Introduction to Git Version Controlling System

Introduction to Git Version Controlling System


Test Environment

Fedora 36 server

Why we need Version Controlling System

We need Version Controlling, in order to keep track of changes to files or a set of files with minimal effort. We will talk about Version Controlling from a System Administrator and a Developer perspective.

System Administrators usually work with scripts and configuration files. In order to keep track of changes to script and configuration files usually System Administrators name files in such a way that they use relevant files for a specific case. This is one way of versioning the files by following some kind of naming convention.

eg.	- Initial File
config.http	- Initial Config File	- Initial File with Auth Feature
config.auth	- Initial Config File with Auth Feature	- Initial File with Auth and Security Feature
config.https 	- Initial Config with Auth and Security Feature

As you can see from the above example the Initial Files have been modified overtime by introducing new features and in order to keep track of changes to these files there was some kind of naming convention followed to identify the files with specific features.

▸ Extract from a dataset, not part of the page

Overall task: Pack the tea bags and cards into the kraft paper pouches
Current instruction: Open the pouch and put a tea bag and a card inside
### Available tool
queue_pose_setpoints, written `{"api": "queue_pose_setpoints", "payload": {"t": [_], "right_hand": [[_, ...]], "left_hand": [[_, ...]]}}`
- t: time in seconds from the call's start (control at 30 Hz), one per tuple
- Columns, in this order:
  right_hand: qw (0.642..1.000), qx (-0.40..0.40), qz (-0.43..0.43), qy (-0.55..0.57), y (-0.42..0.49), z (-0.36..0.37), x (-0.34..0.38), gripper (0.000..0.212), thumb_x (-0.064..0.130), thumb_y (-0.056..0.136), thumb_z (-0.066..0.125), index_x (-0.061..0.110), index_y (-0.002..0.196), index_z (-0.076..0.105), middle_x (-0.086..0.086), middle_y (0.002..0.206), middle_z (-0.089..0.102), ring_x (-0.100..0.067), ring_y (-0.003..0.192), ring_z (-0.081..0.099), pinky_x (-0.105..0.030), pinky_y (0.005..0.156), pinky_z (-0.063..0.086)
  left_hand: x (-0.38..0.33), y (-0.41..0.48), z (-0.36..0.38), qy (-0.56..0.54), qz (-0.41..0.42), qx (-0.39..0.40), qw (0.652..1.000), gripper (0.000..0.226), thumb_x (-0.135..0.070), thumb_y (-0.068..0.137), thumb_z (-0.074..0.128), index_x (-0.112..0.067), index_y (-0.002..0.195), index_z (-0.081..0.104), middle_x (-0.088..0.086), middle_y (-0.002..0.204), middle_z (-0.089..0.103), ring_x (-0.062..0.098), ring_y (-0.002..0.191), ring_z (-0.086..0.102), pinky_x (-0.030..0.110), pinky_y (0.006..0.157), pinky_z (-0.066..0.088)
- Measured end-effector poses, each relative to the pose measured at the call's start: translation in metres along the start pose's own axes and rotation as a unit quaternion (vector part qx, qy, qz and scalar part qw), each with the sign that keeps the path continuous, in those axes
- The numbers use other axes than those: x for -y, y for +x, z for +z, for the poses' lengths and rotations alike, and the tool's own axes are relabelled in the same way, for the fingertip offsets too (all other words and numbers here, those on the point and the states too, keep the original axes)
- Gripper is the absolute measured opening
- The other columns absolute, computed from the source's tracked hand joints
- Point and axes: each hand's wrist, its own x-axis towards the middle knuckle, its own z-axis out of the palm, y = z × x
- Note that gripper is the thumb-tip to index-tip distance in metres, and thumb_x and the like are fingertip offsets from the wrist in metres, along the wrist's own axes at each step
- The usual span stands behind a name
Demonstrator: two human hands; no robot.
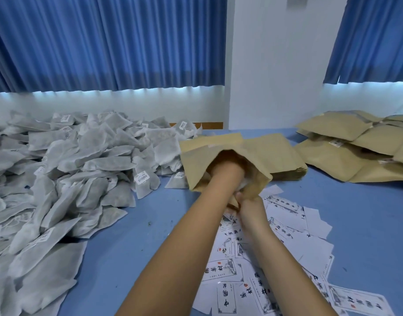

Developers usually work with source code files, configuration files and other dependent files. In order to keep track of changes to these files usually Developers provide some kind of version number to identify their changes.


v1	- Initial File
helloapp.config	- Initial Config File

v2		- Initial File
helloapp.config		- Initial Config File	- New test1 File	- New test2 File
helloapptest1.config	- New test1 Config File
helloapptest2.config	- New test2 Config File

v3		- Updated Initial File with Security Feature
helloappsecure.config		- Updated Initial Config File with Security Feature	- Updated test1 File with Security Feature	- Updated test2 File with Security Feature	
helloappsecuretest1.config	- Updated test1 Config File with Security Feature	
helloappsecuretest2.config	- Updated test2 Config File with Security Feature

But this whole process of versioning by following some kind of naming convention or keeping a set of files in a particular version numbered folder may become cumbersome overtime as the number of files that we want to manage increase. We will need some kind of a system that will help in keeping track or recording these changes and maintain it in a database for querying or backup and restoration purpose.

Version Control Benenfits
To keep track of the changes to the files or a set of files with minimal effort
To revert or restore to a previous version
Identify what changes were made and who made changes (ie. Auditing)

This is where the Version Controlling System come into picture.

What is Version Controlling

Version Controlling is a way of keeping track or recording changes to files or a set of files which later can be queried. Version Controlling System also help in keeping the files safe with all the changes recorded which later can be restored if required. It helps in identifying what changes went into the file or set of files overtime and who made those changes for audit or tracking purpose.

What are different Version Controlling Tools

Local Version Control Systems

This was a very basic version control system which was implemented locally on the system to keep track of the files. One such tool is RCS (Revision Control System) which use to keep a set of patch files to keep the file changes and these patch sets are used to re-create the whole file. The main disadvantage of Local Version Control System was there was no way people could collaborate on these files for developments or updates and there was no way to distribute these files to others.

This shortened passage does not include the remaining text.